## What is needed
Show each line of the records below where the word "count" occurs.

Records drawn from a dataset
────────────────────

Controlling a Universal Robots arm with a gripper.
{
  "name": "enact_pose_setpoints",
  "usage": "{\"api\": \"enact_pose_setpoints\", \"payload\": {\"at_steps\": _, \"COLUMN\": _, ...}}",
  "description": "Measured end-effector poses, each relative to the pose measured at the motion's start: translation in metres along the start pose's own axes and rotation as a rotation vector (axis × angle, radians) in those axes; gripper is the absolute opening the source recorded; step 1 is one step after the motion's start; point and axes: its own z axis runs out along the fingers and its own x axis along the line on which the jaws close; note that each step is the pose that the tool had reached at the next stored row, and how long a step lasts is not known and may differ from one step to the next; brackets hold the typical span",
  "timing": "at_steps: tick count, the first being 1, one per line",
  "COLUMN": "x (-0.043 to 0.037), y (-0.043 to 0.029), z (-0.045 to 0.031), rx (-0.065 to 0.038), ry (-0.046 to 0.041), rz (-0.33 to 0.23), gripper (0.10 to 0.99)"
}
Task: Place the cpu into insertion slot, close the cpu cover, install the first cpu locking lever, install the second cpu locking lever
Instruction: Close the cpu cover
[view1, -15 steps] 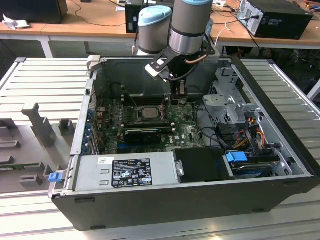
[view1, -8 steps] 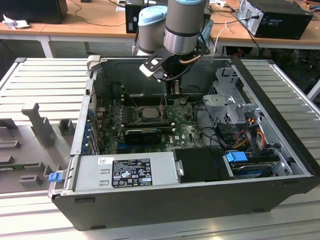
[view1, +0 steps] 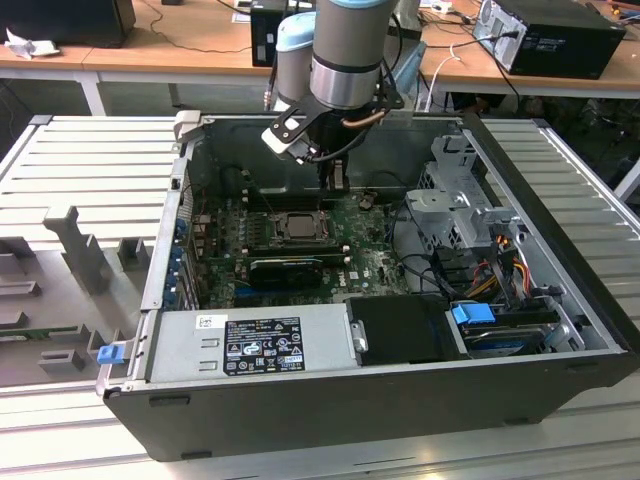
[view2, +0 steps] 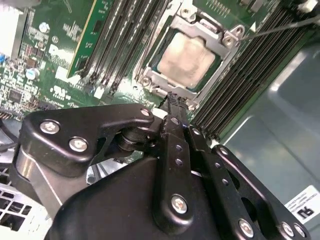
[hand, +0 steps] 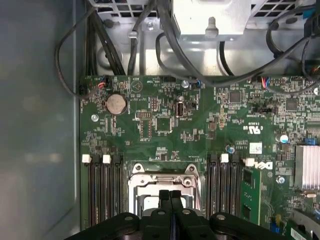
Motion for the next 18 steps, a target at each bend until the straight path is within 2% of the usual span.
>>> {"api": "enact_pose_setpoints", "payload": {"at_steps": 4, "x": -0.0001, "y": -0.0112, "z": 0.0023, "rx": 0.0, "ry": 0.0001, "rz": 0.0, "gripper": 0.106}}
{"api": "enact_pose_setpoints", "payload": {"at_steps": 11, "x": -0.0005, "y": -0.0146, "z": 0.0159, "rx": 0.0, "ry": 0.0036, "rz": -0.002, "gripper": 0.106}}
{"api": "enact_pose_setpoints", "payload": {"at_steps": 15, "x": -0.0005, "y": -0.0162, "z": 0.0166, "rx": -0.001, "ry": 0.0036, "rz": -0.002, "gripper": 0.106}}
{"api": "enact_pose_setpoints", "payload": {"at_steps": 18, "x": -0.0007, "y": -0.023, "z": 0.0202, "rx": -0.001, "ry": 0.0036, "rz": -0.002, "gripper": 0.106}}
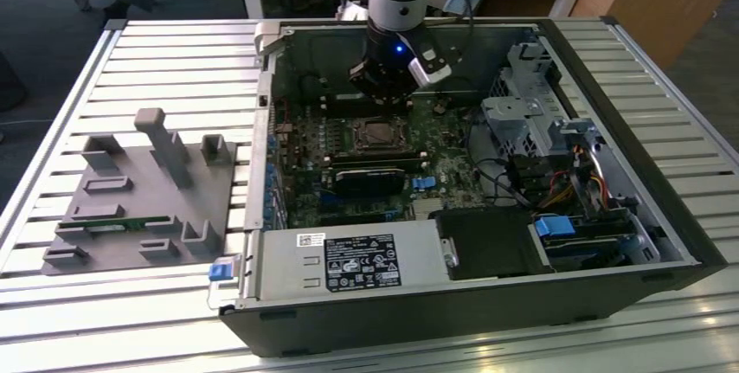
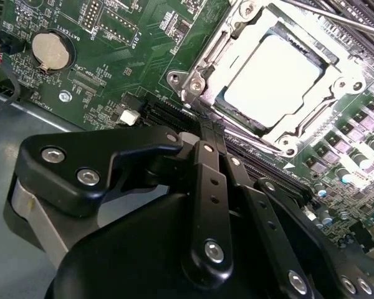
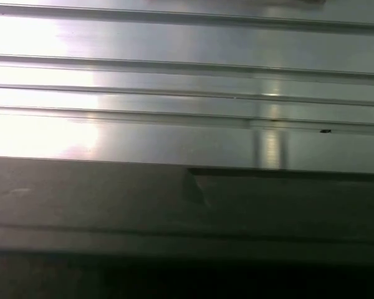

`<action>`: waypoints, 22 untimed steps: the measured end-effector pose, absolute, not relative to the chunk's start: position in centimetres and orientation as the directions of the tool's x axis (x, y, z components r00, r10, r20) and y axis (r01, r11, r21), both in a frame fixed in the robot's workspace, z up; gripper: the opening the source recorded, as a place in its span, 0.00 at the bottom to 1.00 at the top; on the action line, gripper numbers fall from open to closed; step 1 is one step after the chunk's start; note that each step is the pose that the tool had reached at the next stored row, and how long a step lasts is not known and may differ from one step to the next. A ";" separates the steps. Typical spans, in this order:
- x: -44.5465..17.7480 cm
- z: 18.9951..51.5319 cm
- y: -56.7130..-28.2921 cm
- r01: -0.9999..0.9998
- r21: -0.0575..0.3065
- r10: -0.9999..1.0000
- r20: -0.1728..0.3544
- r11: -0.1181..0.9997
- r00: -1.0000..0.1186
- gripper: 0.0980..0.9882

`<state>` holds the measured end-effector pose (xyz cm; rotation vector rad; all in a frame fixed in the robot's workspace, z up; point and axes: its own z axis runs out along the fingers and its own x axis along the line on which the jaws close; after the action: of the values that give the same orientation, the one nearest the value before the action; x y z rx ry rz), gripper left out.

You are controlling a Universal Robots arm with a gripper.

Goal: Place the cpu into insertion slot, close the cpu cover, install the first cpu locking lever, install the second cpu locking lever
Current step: 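Install the first cpu locking lever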

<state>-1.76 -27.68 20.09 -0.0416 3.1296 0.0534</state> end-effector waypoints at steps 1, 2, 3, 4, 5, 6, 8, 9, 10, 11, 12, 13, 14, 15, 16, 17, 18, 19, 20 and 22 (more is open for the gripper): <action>-1.8 20.1 -27.7 -0.027 0.033 -0.026 -0.012 0.999 -1.000 0.01; -1.8 20.1 -27.7 -0.027 0.032 -0.027 -0.012 0.999 -1.000 0.01; -1.8 20.1 -27.7 -0.027 0.030 -0.026 -0.012 0.999 -1.000 0.01; -1.8 20.1 -27.7 -0.027 0.026 -0.026 -0.012 0.999 -1.000 0.01; -1.8 20.1 -27.7 -0.027 0.022 -0.027 -0.012 0.999 -1.000 0.01; -1.7 20.1 -27.7 -0.027 0.018 -0.027 -0.012 0.999 -1.000 0.01; -1.7 20.0 -27.7 -0.027 0.009 -0.027 -0.011 1.000 -1.000 0.01; -1.7 20.0 -27.6 -0.027 0.006 -0.027 -0.011 1.000 -1.000 0.01; -1.7 20.0 -27.6 -0.027 0.004 -0.027 -0.011 1.000 -1.000 0.01; -1.7 20.0 -27.6 -0.027 0.002 -0.027 -0.011 1.000 -1.000 0.01; -1.7 19.9 -27.6 -0.027 0.000 -0.027 -0.011 1.000 -1.000 0.01; -1.7 19.9 -27.5 -0.027 -0.002 -0.027 -0.011 1.000 -1.000 0.01; -1.7 19.8 -27.5 -0.027 -0.003 -0.027 -0.011 1.000 -1.000 0.01; -1.7 19.7 -27.5 -0.027 -0.005 -0.027 -0.011 1.000 -1.000 0.01; -1.7 19.7 -27.4 -0.027 -0.006 -0.027 -0.010 1.000 -1.000 0.01; -1.7 19.7 -27.4 -0.027 -0.007 -0.027 -0.010 1.000 -1.000 0.01; -1.7 19.6 -27.3 -0.027 -0.006 -0.027 -0.010 1.000 -1.000 0.01; -1.7 19.6 -27.3 -0.027 -0.006 -0.027 -0.010 1.000 -1.000 0.01; -1.7 19.6 -27.3 -0.027 -0.006 -0.027 -0.010 1.000 -1.000 0.01; -1.7 19.7 -27.2 -0.027 -0.006 -0.027 -0.010 1.000 -1.000 0.01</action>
<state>-1.73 -27.25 19.65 -0.0422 3.1310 -0.0091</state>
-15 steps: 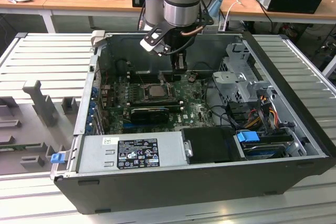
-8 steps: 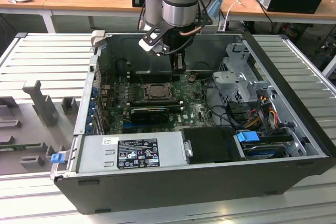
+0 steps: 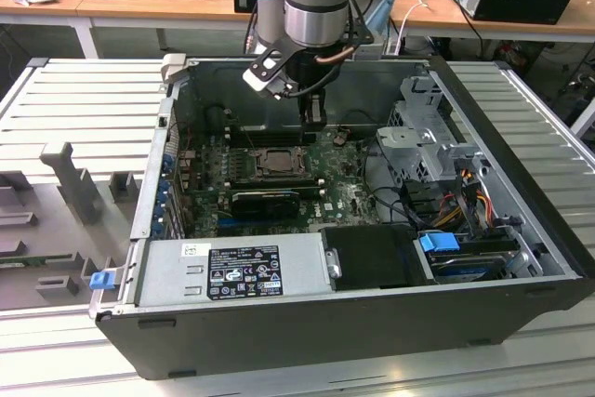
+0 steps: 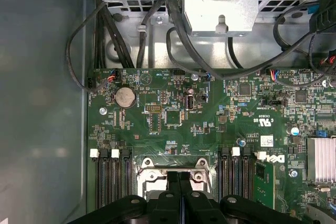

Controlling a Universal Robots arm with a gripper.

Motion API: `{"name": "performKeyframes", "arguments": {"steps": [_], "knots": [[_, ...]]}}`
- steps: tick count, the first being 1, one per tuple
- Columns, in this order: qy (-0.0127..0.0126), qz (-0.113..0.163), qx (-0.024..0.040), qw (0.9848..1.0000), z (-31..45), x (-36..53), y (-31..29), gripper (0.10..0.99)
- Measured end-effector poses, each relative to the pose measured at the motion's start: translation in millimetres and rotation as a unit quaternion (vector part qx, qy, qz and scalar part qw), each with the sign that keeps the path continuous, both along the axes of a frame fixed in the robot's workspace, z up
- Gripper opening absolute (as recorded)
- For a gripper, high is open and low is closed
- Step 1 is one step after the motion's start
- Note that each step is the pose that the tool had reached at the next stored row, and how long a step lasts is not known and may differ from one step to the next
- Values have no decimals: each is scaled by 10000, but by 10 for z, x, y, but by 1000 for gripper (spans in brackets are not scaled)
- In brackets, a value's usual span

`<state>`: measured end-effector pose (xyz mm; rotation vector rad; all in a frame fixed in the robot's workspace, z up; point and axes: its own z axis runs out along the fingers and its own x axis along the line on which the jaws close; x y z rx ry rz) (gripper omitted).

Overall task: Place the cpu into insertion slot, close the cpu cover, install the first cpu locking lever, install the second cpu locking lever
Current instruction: 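Close the cpu cover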

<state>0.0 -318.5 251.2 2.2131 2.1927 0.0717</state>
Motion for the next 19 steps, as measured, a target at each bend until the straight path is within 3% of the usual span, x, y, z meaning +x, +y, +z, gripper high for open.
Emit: {"name": "performKeyframes", "arguments": {"steps": [19], "knots": [[0, 0, 0, 10000, 0, -55, 0, 106]]}}
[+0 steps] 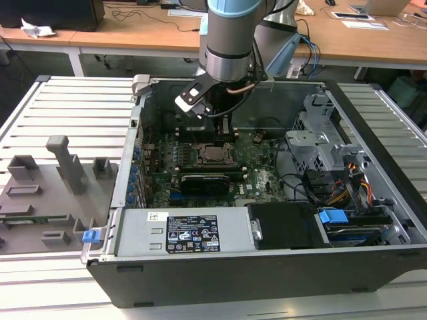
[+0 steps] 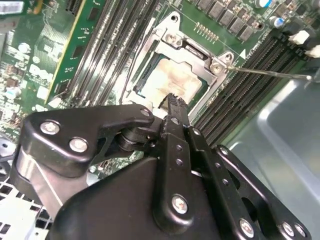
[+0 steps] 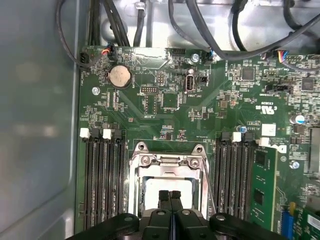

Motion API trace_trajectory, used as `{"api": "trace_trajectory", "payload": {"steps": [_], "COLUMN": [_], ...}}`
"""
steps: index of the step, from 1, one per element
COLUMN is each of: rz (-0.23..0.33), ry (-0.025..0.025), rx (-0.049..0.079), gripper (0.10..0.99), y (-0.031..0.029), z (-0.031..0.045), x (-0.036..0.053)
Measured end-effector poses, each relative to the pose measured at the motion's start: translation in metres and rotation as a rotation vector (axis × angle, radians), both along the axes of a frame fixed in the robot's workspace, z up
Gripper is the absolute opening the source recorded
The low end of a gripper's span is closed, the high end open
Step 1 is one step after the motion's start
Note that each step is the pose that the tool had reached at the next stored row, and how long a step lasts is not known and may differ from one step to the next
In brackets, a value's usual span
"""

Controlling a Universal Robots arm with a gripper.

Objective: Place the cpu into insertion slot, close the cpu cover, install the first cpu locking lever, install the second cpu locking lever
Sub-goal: 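Install the first cpu locking lever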

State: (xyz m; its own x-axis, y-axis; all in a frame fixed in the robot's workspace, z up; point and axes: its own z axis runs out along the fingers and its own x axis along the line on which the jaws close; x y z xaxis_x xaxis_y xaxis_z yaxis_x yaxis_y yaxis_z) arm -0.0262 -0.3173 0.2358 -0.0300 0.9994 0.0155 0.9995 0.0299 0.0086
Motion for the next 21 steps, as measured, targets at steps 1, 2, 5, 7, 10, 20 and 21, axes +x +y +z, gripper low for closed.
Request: {"api": "trace_trajectory", "payload": {"steps": [1, 2, 5, 7, 10, 20, 21], "rz": [0.000, 0.000, 0.000, 0.000, 0.000, 0.155, 0.166], "ry": [0.0000, 0.0000, -0.0002, -0.0004, -0.0006, -0.0006, -0.0006], "rx": [0.000, 0.000, 0.000, 0.000, 0.000, 0.000, 0.000], "gripper": [0.102, 0.102, 0.102, 0.102, 0.102, 0.102, 0.102], "y": [0.0000, 0.0000, 0.0000, 0.0000, 0.0000, 0.0000, 0.0000], "z": [0.0029, 0.0080, 0.0218, 0.0327, 0.0457, 0.0458, 0.0458], "x": [0.0000, 0.0000, 0.0000, 0.0000, 0.0000, -0.0002, -0.0001]}}
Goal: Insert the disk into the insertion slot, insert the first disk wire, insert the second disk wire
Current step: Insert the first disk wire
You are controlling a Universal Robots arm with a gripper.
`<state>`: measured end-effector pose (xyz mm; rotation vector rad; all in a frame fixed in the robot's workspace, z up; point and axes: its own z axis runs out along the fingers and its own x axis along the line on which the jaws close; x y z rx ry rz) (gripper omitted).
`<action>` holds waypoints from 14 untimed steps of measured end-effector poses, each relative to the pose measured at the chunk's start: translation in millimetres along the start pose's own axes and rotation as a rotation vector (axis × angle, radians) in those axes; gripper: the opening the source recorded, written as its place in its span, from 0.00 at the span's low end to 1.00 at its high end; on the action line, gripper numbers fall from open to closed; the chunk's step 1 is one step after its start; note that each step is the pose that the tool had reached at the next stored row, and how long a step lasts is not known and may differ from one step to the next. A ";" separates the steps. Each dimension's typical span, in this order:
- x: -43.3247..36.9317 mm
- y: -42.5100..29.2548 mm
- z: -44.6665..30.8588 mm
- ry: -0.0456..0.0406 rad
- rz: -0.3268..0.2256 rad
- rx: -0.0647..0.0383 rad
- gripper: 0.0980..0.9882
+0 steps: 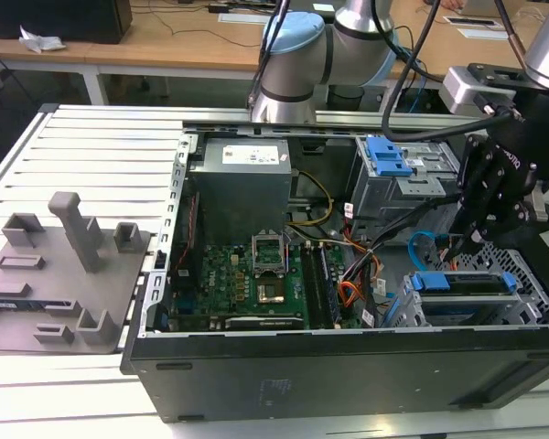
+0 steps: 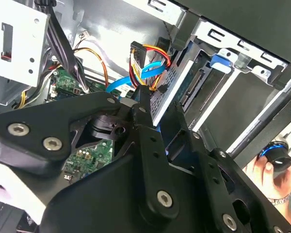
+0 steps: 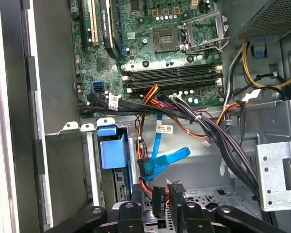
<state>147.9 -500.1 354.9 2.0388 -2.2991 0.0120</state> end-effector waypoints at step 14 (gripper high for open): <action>-0.1 -0.1 0.2 -0.0083 -0.002 -0.001 0.07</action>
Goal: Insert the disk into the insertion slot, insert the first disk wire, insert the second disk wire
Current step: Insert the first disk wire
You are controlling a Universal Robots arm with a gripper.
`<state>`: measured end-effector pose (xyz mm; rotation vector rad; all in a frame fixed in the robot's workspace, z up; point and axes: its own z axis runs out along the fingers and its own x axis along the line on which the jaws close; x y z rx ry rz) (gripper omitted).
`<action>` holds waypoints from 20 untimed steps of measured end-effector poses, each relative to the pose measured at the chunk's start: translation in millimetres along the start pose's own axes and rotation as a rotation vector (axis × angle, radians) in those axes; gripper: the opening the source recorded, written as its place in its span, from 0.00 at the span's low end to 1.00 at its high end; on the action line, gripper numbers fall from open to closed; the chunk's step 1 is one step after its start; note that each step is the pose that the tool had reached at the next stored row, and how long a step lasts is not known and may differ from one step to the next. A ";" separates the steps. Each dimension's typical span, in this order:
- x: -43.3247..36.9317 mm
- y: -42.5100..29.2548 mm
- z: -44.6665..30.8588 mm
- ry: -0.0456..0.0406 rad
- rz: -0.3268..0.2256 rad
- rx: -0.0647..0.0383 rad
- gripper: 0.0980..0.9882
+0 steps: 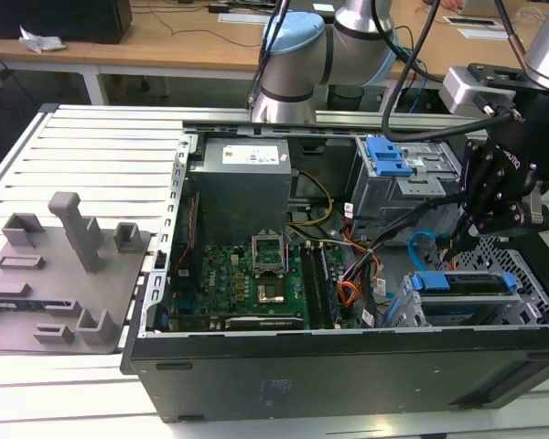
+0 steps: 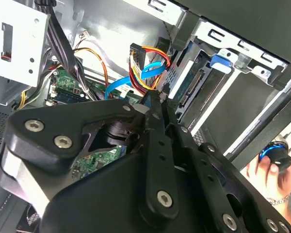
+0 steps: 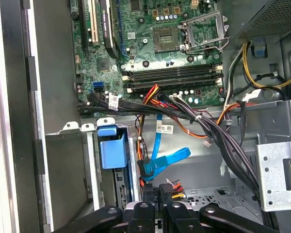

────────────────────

## Output of the exercise
  "timing": "at_steps: tick count, the first being 1, one per line",
- steps: tick count, the first being 1, one per tuple

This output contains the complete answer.